HOW CHAMPIONS DO IT
Researched, produced, and prepared by Brent S. Rushall,
NADEZHDA CHEMEZOVA AT 80m OF HER RECORD 200 m SWIM AT THE 1998 GOODWILL GAMES IN NEW YORK
Each frame is .1 seconds apart. The time for this Goodwill Game's record swim was 1:59.06 seconds. That time was ranked #2 in the world in 1998.
- Frame #1: The left arm enters fingers/hand first and stretched fully in front of the left shoulder. The right arm is in mid-pull approaching the end of adduction of the upper arm. The body is streamlined (flat). The right leg begins to kick. This swimmer's kick is unusual as she is a "pure two-beat kicker."
- Frame #2: The left hand presses down and the wrist is slightly arched. Drag turbulence can be seen coming off the back of the hand. The right arm extends at the elbow and has considerable drag turbulence trailing the hand/forearm. The shoulders and hips roll together to the left. The big right leg kick continues with some of its force contributing to the hip roll. The head looks almost directly to the bottom of the pool.
- Frame #3: The left hand continues to press down while flexion at the left elbow commences. The right arm has almost exited. The shoulders and hips have rolled through a similar angle. Body streamline remains good, the head looks down, and the right leg continues to kick.
- Frame #4: The right arm continues to bend at the elbow, an action that aligns the hand/forearm propelling surface close the swimmer's midline. Power for the right arm pull is derived from adduction of the upper arm. Shoulder-hip roll is completed and the right leg kick nears completion. The low head and good streamline positions are maintained.
- Frame #5: Left arm power continues to emanate from adduction at the shoulder joint with the hand/forearm and possibly upper arm surfaces providing drag force propulsion. The left leg kick is completed.
- Frame #6: Left arm power continues from adduction with the whole arm positioned as a propulsive surface. The right leg begins to rise as the left leg kick begins to counter-balance the vertical forces produced by the right arm that is close to entering.
- Frame #7: The right arm enters hand first and fully stretched forward without being "locked" straight. The left arm extends back, its force and that of the kicking left leg causing the hips and shoulders to rotate to the right.
- Frame #8: The right arm begins to flex at the elbow and the upper arm medially rotates to initiate an "elbow-up" position. The left arm continues to extend prior to exiting. The total body continues to roll as the head begins to rise. The left leg kicks. The drag force and its direction can be clearly seen trailing from the left leg.
- Frame #9: The right arm "high-elbow" position is clearly demonstrated. The upper arm, because of medial rotation, remains high as the hand/forearm is set-up as the propelling surface. The head rises and turns to breathe. The left leg kicks. Body rotation is almost complete.
- Frame #10: The right arm accentuation of a high-elbow position continues.
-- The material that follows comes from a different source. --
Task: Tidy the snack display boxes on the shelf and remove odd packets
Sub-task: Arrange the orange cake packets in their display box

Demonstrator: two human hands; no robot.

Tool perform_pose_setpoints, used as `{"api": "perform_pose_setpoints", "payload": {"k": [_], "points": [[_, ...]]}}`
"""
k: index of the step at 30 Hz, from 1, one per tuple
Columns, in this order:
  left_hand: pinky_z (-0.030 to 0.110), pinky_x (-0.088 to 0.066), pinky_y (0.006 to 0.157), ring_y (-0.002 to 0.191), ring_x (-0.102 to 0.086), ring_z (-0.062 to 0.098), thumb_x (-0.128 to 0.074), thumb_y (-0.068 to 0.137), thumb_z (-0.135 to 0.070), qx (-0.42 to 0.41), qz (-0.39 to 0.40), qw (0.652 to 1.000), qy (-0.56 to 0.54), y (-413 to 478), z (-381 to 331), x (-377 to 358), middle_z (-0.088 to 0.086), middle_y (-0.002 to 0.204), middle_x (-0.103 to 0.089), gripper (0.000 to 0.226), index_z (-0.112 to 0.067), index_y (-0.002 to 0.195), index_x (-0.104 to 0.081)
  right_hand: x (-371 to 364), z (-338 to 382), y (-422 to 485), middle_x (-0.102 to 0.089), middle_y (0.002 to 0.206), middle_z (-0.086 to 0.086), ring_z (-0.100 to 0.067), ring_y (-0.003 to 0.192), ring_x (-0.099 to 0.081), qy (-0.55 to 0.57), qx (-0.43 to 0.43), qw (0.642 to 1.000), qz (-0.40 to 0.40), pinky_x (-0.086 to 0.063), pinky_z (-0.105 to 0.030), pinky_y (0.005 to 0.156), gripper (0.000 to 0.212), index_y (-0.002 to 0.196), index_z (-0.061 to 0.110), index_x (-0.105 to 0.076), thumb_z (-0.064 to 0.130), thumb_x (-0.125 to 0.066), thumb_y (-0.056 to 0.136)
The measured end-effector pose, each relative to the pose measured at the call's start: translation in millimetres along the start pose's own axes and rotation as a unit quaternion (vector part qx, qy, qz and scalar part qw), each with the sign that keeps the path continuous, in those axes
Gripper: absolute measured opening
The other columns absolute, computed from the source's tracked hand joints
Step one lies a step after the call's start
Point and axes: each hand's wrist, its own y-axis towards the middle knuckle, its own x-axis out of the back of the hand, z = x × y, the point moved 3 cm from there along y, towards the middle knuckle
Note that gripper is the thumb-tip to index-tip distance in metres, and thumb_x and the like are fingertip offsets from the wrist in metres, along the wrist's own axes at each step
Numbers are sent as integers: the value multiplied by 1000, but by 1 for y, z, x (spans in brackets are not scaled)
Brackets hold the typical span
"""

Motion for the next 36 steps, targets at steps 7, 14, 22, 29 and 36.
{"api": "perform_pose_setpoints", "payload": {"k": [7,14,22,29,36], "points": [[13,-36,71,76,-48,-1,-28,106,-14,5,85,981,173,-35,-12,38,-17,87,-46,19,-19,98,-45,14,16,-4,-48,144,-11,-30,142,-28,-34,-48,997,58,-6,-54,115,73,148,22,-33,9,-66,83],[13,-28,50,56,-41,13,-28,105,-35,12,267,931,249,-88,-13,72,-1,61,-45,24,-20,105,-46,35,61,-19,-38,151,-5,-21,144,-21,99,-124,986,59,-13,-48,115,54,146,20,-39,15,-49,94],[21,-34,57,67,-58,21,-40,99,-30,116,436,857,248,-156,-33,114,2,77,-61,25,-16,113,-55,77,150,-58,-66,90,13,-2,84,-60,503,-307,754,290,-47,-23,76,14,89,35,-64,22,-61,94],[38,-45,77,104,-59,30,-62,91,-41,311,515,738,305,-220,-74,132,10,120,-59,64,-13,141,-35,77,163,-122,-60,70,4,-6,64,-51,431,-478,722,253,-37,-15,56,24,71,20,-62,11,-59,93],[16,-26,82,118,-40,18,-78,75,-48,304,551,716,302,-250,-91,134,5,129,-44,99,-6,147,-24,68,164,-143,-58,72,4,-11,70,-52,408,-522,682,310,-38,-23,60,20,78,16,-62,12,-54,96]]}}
Body rotation is completed while the kick nears completion. Inhalation to the left occurs.
- Frame #11: A very powerful adduction of the upper right arm occurs causing much drag turbulence to come from the hand/forearm. Upon completion of inhalation the head turns to look forward prior to being lowered into the water. That movement is probably timed with a particular phase of the left arm recovery action. The right leg is poised to commence kicking with the foot being clear of the water surface.
- Frame #12: Upper right arm adduction continues to propel the hand/forearm surface. The left arm nears entry and the right leg kicks. The streamlined left leg and the initial kicking stage of the right leg begin to roll the hips and shoulders together. The head is partly lowered into the water.
- Frame #13: This is a position that is slightly later than that illustrated in frame #1. The stroking cycle is repeated.
Nadezhda Chemezova's stroke exhibits a classic two-beat kicking action. To substitute for four beats the magnitude of the kick is greater than most other swimmers. It starts with the foot out of the water and finishes quite deep, well below the cross-sectional profile of the swimmer's torso.
Her stroke is long but asymmetrical. The left arm pulls with the elbow-up but the right arm, while positioning the hand/forearm and possibly upper arm surfaces, does not propel through as much distance. The right elbow-up position allows propulsion to start further in front of the swimmer and positions the adductor muscles with greater stretch than occurs with the left arm. One is set to wondering if the swimmer would gain any performance improvement by attempting an elbow-up action with the left arm.